マシーン (政治)
出典: フリー百科事典『ウィキペディア(Wikipedia)』
マシーン (machine) は利権や猟官制に基づく集票組織に対するアメリカ合衆国における呼称である。マシーンにはボスが存在することが多く、また必ず公共事業や公務員ポストといった利権に依存する忠勤集団が存在する。多くのアメリカの都市においてはマシーン政治が存在する。特に1875年から1950年の間がマシーンの最盛期とされ、その中には現在まで続いているものもある。同様の形態はラテンアメリカや日本の農村部においても見られる。日本の自由民主党は都市圏周辺地域や農村部で、農協や公共事業を通じたマシーンを有する。
マシーンのかなめは利権である。公職を有する事により便宜を図り、それに関連して時には賄賂を受けることができる。マシーン政治は政策論争による政治からの逸脱であり、「魚心あれば水心」といった感覚の"取引政治"または"縁故政治"である。ボスは選挙区への便宜を図り、選挙民はボスに言われた通りに投票するという関係が成立する。時にはマシーンの関係から脱け出そうとする者に対する暴力や嫌がらせを伴うこともある。
[編集] アメリカ合衆国におけるマシーン
19世紀後期から20世紀前期のアメリカでは、ボストン、シカゴ、クリーブランド、ニューヨーク、フィラデルフィアといった大都市は軒並みマシーンを有していた。マシーンのボスは忠実な政治家たちを従えており、指図ひとつであらゆる便宜を図ることができた。
19世紀における移民たちはアメリカ独特の市民社会になじめないことが多く、マシーンの多くはこういった移民たちに便宜を図るために形成された。移民たちは票と引き換えに仕事の口や、裁判官、警察官、検察官等の公権力者による好意的取扱いを得た。マシーン関係者の最大の仕事は選挙に勝つことであり、具体的には投票日における大量動員である。自治体選挙においては時に不正も行われた(州選挙や大統領選挙では稀だとされる)。

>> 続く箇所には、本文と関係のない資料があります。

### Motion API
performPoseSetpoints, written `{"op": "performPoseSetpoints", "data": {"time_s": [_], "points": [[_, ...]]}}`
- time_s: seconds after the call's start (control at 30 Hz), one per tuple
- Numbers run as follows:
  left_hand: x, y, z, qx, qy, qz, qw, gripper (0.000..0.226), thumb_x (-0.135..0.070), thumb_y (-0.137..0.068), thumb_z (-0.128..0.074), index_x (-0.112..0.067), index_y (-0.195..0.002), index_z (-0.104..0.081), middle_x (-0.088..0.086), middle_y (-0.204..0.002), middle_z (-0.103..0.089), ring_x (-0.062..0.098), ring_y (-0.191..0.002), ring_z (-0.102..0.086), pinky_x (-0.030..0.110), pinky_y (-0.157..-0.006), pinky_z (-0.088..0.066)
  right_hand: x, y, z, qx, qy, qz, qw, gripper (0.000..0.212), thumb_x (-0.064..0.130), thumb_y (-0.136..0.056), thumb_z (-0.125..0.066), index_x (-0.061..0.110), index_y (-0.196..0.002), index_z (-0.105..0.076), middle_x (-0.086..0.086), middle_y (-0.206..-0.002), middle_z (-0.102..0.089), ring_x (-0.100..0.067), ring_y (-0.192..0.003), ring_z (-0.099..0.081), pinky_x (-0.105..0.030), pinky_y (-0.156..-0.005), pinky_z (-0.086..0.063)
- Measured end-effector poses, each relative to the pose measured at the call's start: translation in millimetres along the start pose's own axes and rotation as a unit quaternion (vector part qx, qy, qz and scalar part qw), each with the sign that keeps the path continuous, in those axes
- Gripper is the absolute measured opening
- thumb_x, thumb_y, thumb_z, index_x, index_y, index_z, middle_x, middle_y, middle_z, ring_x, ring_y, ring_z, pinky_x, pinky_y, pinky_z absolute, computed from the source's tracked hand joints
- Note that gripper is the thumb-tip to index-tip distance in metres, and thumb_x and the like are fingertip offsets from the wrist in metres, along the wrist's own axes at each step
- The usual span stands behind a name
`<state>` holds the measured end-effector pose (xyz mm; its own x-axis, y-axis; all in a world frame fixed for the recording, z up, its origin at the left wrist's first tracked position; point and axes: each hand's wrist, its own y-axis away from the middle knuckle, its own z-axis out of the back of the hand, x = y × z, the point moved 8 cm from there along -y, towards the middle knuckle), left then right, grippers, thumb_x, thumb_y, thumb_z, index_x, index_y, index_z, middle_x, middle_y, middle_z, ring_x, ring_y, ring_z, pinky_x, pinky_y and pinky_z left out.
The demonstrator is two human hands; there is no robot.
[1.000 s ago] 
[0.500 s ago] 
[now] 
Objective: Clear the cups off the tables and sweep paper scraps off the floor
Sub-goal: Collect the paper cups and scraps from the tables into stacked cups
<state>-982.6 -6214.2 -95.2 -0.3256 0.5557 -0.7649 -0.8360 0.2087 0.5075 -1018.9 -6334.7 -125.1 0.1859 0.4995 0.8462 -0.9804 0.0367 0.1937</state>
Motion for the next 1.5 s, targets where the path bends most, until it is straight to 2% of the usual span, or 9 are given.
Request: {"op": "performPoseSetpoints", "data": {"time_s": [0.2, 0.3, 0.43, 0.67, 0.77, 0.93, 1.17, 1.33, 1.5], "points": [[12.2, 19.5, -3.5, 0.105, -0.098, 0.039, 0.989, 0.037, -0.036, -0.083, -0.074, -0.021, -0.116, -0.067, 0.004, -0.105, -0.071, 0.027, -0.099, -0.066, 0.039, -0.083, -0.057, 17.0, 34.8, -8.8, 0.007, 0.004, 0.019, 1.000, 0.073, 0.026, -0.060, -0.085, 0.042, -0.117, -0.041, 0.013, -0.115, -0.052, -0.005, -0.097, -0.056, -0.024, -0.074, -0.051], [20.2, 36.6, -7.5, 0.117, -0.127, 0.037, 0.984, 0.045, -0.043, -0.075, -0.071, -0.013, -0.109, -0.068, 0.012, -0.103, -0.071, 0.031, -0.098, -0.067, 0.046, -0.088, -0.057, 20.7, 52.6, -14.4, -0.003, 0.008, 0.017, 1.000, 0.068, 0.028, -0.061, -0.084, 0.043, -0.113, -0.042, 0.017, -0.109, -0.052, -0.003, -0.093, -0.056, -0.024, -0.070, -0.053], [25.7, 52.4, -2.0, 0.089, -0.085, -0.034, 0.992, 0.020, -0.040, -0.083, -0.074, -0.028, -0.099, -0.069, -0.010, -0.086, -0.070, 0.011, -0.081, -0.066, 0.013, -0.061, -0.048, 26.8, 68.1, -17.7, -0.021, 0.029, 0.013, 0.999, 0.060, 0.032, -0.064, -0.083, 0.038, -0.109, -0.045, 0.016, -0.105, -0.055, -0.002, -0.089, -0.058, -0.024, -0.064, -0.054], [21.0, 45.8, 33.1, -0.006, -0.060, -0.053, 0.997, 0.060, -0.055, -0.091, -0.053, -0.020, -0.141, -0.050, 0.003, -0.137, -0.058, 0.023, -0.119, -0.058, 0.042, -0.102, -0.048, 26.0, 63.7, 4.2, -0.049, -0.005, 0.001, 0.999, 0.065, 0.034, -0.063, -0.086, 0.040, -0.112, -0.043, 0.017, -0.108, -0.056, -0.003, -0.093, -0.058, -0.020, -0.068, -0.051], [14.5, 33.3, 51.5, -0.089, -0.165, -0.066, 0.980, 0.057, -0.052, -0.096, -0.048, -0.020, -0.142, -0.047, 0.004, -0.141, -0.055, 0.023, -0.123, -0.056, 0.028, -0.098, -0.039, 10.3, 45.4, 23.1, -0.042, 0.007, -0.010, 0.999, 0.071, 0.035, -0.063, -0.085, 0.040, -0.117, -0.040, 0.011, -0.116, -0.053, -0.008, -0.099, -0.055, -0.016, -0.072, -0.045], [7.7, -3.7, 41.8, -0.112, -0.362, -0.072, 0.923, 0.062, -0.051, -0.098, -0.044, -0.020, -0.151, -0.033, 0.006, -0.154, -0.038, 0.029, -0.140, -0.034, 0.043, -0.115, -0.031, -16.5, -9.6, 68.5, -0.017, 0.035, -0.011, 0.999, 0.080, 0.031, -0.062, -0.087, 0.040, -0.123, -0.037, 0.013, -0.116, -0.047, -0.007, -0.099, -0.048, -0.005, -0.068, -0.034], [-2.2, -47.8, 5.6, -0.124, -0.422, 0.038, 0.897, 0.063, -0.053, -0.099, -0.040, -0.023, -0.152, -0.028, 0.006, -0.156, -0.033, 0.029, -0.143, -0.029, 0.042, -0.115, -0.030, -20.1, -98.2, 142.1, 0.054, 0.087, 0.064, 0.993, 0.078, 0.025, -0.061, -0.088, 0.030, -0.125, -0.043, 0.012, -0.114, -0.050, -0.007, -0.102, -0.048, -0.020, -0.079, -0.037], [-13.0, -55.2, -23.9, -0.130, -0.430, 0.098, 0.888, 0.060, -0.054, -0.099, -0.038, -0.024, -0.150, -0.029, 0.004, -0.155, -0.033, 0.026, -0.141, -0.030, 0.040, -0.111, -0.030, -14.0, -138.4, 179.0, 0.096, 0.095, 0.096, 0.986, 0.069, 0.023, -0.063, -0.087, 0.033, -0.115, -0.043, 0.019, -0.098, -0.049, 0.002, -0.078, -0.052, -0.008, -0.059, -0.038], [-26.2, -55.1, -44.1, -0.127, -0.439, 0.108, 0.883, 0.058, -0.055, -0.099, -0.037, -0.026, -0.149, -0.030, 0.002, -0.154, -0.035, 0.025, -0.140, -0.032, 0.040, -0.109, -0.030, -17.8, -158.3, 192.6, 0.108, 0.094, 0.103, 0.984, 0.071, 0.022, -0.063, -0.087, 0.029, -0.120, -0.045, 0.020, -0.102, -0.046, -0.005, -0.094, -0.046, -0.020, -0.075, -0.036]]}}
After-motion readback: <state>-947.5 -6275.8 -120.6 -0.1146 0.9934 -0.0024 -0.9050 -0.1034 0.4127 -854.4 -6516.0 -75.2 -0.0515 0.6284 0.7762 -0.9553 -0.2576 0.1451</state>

マグワンプ(w:Mugwump、1884年の大統領選挙で民主党クリーブランド候補を支持した共和党員たち)のような市民主義者たちはマシーンを批判した。セオドア・ルーズベルト時代までの"進歩の時代"(w:Progressive Era)に、全国レベルの行政改革が行われ、多くの地域的利権システムが収公された。1930年代には雇用促進局 (WPA; Works Progress Administration) が多くの雇用利権を連邦政府に回収した。ニューディール下においてマシーンはWPAや民間資源保存局 (CCC; w:Civilian Conservation Corps) にたいする口入れが認められたが、1943年の両局の廃止によりマシーンの利権も消滅した。貧しかった移民たちも社会に同化し裕福になり、マシーンの不正規または脱法的な援助は必要としなくなっていた。1940年代においては大都市のマシーンは軒並み崩壊したが、有名なシカゴのマシーンはなお健在であった。テネシー州のマシーンは市民の武力蜂起によって排除された (w:Battle of Athens)。